## Task to carry out
Each line of the listing that holds "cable" counts once; report how many there are, and nothing more.

---------------

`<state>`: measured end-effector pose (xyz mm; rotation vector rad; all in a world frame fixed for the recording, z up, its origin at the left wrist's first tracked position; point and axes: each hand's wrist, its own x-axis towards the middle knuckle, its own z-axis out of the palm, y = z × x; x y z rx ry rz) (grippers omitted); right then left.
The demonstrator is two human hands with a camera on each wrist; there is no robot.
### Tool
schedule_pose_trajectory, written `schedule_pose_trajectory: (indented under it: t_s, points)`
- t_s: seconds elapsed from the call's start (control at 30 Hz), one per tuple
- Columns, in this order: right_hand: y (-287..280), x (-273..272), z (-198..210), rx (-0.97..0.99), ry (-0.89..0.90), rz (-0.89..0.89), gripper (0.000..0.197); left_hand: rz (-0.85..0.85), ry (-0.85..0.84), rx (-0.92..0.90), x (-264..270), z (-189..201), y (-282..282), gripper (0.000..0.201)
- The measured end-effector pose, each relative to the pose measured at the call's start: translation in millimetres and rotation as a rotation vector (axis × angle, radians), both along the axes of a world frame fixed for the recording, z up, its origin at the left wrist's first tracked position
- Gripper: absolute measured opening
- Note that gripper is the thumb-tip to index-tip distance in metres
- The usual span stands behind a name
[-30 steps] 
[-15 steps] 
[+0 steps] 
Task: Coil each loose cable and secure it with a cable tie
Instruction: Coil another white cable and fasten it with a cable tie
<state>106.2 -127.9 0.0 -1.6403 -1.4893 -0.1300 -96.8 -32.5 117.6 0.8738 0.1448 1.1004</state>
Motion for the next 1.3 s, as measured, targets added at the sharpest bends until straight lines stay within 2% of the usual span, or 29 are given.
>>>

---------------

## Solved problem
2